La estrategia del DHS proporciona otro ejemplo de cómo el equipo del presidente Donald Trump aprendió y aprovechó los esfuerzos de su primer mandato. En 2019, el DHS y el Departamento de Justicia emitieron una norma final provisional que permitía a EE.UU. celebrar acuerdos con terceros países con Honduras, El Salvador y Guatemala, impidiendo a los inmigrantes solicitar asilo en Estados Unidos. si la administración determinaba que podía hacerlo de forma segura en una de las otras naciones. En una demanda federal presentada ese año, revivida en septiembre, los solicitantes de asilo y los grupos de inmigración argumentaron que los acuerdos eran ilegales. Los funcionarios de la administración esperan que se presenten otras demandas contra su última estrategia.
Este mandato, la Casa Blanca no sólo ha ampliado sus esfuerzos para lograr estos acuerdos con naciones menos estables, sino que también ha cerrado otros acuerdos con países dispuestos a aceptar inmigrantes deportados. Durante meses, la administración ha deportado inmigrantes a países africanos, incluidos Sudán del Sur y Eswatini. La administración también envió a más de 200 venezolanos a El Salvador, donde estuvieron detenidos en la megaprisión del país durante meses.

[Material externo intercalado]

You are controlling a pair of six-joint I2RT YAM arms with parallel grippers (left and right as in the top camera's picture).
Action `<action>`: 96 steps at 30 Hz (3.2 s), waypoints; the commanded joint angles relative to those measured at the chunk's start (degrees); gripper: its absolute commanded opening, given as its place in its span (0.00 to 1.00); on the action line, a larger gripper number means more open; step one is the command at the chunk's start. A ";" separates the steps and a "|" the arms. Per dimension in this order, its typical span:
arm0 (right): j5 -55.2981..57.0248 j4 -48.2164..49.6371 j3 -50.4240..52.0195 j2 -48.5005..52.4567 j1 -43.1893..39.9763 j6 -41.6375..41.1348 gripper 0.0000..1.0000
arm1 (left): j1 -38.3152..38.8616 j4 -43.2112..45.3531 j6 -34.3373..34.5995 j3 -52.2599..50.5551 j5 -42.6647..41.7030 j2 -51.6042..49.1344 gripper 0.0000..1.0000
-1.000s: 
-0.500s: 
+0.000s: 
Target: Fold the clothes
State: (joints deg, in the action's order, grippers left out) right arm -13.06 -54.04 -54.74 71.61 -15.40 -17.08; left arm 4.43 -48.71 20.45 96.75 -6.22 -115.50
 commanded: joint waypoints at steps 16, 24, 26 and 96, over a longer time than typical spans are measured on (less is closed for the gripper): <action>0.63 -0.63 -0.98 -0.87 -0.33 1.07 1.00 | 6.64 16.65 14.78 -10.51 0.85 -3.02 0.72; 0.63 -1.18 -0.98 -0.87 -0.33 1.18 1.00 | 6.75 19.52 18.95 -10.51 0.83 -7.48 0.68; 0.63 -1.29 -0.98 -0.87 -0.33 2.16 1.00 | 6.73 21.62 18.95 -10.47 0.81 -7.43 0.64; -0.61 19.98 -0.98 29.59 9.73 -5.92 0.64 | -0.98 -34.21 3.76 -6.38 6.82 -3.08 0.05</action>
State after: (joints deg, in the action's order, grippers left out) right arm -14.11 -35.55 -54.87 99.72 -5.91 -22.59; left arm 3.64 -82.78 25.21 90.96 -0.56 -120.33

Y este mes, Palau, un archipiélago de aproximadamente 350 pequeñas islas en el Océano Pacífico, firmó un acuerdo con la administración Trump para recibir hasta 75 inmigrantes a cambio de ayuda, otro ejemplo de cómo la Casa Blanca está mirando a terceros países para acelerar las deportaciones de personas que no pueden ser devueltas a sus países de origen.
En cuanto a las protecciones de asilo, los partidarios de la administración argumentan que se ha abusado del sistema durante mucho tiempo y que simplemente están corrigiendo el rumbo para alinear el programa con su intención original.
“Nadie que haya pasado por otros países donde no esté siendo perseguido debería obtener asilo [en Estados Unidos]. Si ha pasado por otros países, en la práctica ha ignorado otras oportunidades para solicitar asilo”, dijo Mark Krikorian, director del centro de estudios del Centro de Estudios de Inmigración, que favorece las restricciones a la inmigración. “Es una forma de disuadir las solicitudes de asilo falsas”.
Un portavoz del DHS dijo que la agencia está trabajando para expulsar a todos los inmigrantes no autorizados de Estados Unidos, mientras “garantiza que reciban todo el proceso legal disponible, incluida una audiencia ante un juez de inmigración”.
Los “Acuerdos de Cooperación de Asilo”, como los llama el DHS, “son acuerdos bilaterales legales que permiten a los extranjeros ilegales que buscan asilo en los Estados Unidos buscar protección en un país socio que ha aceptado resolver de manera justa sus solicitudes”, dijo el portavoz. “El DHS está utilizando todas las herramientas legales disponibles para abordar el retraso y el abuso del sistema de asilo”.
El DHS dijo el mes pasado que la administración Trump está en camino de batir récords de deportación, proyectando casi 600.000 deportaciones para multas del primer año del presidente, superando las 400.000 deportaciones que marcaron el pico de la administración Obama.
Desde que Trump regresó al cargo, la Casa Blanca ha atacado agresivamente el sistema de asilo y ha tratado de acelerar las deportaciones. Eso ha incluido un esfuerzo agresivo para reducir la acumulación de casos en los tribunales de inmigración, que según la EOIR ha disminuido ahora a menos de 3,75 millones de casos desde 4,18 millones en enero.
“La administración Trump sabe que el retraso en los tribunales de inmigración es un enorme obstáculo para su campaña de deportación masiva”, dijo Kathleen Bush-Joseph, abogada de inmigración que trabaja como analista en el Instituto de Política Migratoria, una organización no partidista. “Están tratando de acelerar y cerrar tantos casos como puedan”.